• **Task objective**: Beneath this task are the entries; from the line with "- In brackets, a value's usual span" through the last one, transcribe every line exactly and nothing else, skipping pictures.

START Material for this task

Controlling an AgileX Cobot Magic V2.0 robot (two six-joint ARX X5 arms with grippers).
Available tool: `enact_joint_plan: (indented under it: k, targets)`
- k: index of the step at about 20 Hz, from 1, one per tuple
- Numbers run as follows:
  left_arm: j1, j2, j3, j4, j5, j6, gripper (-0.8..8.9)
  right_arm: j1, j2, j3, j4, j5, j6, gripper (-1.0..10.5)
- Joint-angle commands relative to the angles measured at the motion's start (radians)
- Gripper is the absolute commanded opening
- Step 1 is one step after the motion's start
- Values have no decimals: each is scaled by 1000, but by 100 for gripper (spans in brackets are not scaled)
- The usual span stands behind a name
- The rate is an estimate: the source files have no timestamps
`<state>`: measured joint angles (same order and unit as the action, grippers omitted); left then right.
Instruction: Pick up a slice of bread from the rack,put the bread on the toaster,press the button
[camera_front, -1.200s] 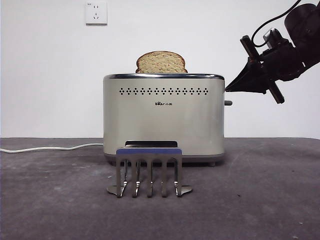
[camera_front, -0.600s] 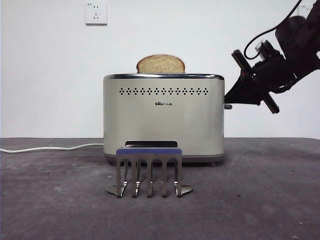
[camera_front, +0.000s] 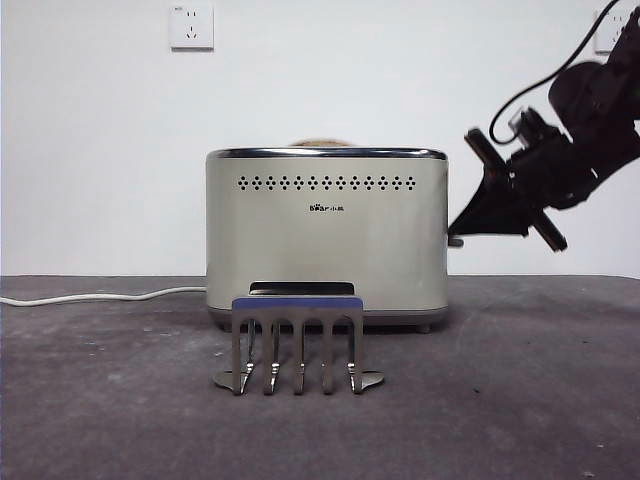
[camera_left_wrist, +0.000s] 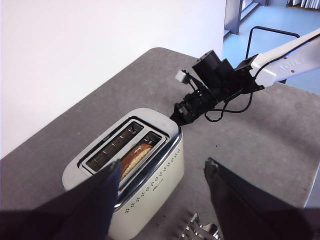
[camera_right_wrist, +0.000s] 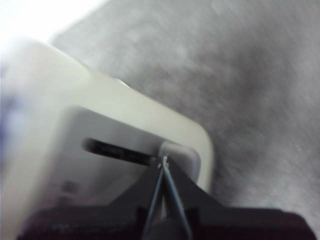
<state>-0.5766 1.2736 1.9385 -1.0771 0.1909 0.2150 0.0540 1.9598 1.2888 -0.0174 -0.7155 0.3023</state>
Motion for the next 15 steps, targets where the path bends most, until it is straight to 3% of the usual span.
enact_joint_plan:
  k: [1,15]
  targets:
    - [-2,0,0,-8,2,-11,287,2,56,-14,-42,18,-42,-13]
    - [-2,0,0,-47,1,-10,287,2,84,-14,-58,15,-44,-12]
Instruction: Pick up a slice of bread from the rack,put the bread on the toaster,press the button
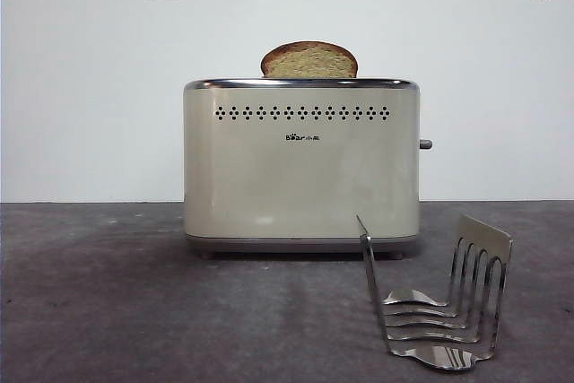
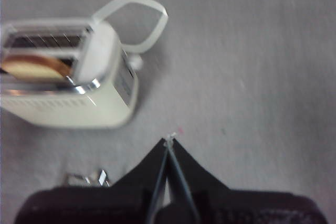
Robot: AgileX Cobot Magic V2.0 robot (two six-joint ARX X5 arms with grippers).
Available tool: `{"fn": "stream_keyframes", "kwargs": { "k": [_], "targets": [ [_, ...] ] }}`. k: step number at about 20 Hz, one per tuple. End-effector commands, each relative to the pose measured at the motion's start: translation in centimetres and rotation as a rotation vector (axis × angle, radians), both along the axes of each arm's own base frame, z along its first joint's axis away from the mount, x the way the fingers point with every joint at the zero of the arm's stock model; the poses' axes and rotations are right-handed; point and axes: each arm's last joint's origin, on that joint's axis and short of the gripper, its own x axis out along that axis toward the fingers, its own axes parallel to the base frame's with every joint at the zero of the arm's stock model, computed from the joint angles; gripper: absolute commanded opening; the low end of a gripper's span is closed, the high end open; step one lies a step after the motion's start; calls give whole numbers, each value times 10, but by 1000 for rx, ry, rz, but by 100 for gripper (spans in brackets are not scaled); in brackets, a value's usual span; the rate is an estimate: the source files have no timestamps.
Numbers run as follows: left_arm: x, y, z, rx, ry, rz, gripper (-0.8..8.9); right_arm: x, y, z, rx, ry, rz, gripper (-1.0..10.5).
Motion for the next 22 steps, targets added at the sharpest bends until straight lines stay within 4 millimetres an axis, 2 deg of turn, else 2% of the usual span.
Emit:
{"fn": "stream_keyframes", "kwargs": {
  "k": [1,7,11,15,17,19,20,22],
  "targets": [
    [3,-2,-2,15,3,-4,-8,8,0,-7,-24,72,-9,0],
    [17,-13,-9,47,44,-4,-3,46,0,-20,-33,167,-14,0],
    [18,-14,-10,58,42,-11,-3,73,0,-33,-35,245,-13,0],
    [7,-4,-3,64,-12,-41,-3,95,0,-45,-38,310,-14,0],
    [2,4,1,130,-84,-78,-3,105,0,-50,-38,326,-14,0],
    [2,11,6,118,-175,-93,-3,113,1,-53,-38,322,-14,0],
    [1,15,6,100,-216,-91,-3,116,1,-54,-38,316,-14,0],
    [1,25,-8,50,-283,-44,-3,120,1,-54,-38,287,-14,0]
  ]
}}
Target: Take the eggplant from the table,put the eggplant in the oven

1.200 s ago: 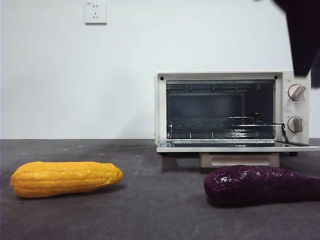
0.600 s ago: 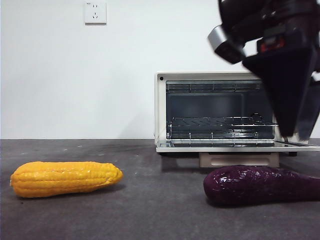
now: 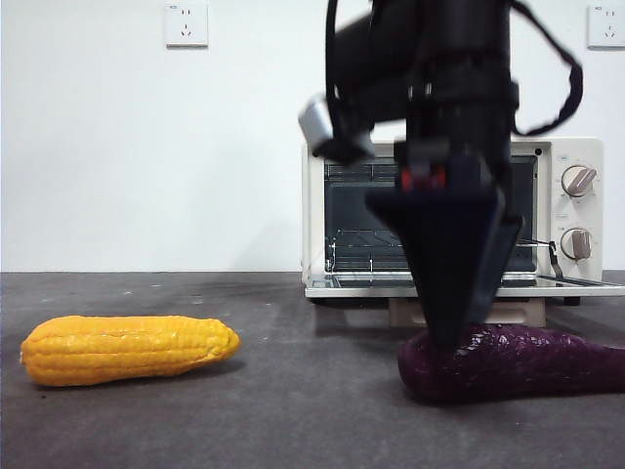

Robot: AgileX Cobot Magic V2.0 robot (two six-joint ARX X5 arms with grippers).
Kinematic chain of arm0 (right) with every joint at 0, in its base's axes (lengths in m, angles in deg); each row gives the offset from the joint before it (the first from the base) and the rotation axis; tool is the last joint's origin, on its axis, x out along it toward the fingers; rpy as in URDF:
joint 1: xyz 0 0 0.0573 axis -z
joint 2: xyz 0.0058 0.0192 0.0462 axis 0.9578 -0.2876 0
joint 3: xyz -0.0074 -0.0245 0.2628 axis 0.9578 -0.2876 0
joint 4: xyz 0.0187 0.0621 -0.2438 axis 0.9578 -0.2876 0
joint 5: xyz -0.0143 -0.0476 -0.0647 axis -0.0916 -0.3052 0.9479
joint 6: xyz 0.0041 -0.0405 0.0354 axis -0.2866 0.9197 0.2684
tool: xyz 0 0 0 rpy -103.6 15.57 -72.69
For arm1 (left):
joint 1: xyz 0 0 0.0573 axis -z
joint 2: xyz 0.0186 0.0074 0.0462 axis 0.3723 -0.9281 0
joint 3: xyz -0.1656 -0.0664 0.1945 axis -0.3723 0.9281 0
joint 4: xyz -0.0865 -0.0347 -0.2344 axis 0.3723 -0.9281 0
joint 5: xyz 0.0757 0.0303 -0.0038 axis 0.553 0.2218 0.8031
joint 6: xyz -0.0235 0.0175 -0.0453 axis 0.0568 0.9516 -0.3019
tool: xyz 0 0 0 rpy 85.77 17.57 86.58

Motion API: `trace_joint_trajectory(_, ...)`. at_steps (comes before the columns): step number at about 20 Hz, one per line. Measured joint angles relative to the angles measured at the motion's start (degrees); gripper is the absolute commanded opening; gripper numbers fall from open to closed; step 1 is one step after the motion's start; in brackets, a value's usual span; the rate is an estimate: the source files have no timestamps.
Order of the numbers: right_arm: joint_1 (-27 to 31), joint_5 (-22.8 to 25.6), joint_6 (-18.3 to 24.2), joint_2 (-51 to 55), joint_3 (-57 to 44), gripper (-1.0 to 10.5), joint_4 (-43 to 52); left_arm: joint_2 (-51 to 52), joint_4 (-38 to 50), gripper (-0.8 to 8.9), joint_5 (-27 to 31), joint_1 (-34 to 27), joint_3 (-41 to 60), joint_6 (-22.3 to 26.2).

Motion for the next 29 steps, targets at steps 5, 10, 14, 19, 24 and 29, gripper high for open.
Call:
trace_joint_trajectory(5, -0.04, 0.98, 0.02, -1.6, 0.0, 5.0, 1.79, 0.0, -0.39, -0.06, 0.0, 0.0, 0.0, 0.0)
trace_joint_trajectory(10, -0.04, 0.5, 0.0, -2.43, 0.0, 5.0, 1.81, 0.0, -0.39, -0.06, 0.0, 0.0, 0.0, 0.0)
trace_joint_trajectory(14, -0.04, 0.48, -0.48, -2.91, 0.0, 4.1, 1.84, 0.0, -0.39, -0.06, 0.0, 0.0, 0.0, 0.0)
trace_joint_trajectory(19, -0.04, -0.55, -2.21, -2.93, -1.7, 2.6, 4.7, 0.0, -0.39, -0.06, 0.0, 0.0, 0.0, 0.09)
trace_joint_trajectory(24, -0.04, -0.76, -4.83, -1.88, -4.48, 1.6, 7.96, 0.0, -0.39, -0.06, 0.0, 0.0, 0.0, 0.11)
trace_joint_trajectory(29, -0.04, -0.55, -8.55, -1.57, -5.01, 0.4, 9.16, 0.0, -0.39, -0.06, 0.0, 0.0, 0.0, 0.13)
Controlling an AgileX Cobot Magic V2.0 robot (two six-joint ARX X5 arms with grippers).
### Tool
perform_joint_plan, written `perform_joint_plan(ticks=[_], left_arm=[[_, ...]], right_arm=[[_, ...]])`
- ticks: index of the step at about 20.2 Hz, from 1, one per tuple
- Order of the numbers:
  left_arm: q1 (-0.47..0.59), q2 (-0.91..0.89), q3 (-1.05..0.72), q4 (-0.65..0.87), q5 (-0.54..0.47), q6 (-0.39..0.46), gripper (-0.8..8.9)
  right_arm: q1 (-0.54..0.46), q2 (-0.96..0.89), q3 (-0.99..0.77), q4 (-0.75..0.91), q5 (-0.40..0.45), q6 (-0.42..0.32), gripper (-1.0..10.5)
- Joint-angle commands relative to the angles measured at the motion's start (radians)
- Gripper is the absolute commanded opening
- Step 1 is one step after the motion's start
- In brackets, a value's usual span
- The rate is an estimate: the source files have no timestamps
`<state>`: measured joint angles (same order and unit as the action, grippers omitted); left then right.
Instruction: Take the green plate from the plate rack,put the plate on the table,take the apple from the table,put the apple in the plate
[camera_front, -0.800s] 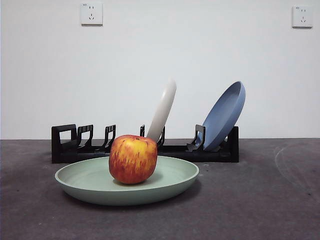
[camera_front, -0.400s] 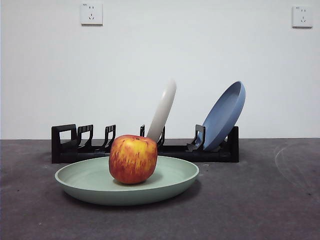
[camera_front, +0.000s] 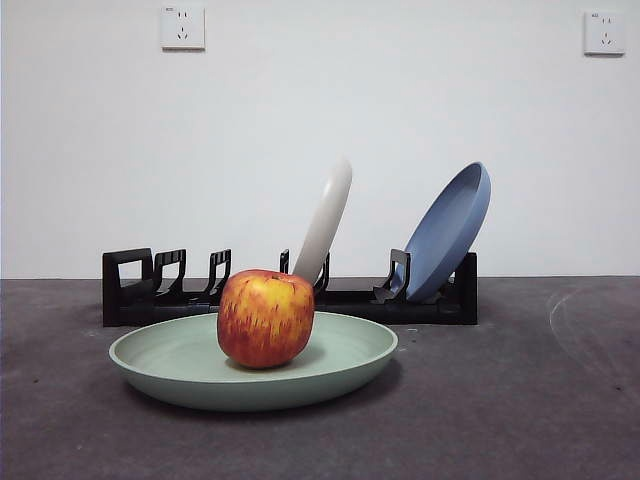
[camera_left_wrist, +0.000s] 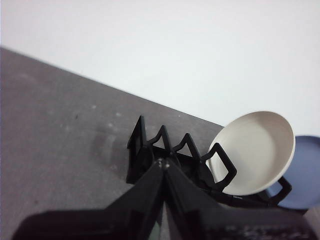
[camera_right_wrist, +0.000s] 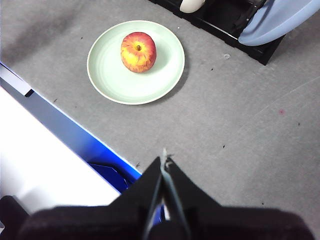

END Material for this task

• **Exercise output**:
- In brackets, a value's usual span
- The rate is an estimate: the source files have no timestamps
`<state>`: measured joint angles (same order and unit as the action, grippers omitted); left then right.
Instruction: Take the green plate from the plate rack,put the plate on the table,take the apple from the table,put the apple in the plate
[camera_front, -0.800s] 
[camera_front, -0.400s] 
[camera_front, +0.000s] 
[camera_left_wrist, +0.000s] 
[camera_right_wrist, +0.000s] 

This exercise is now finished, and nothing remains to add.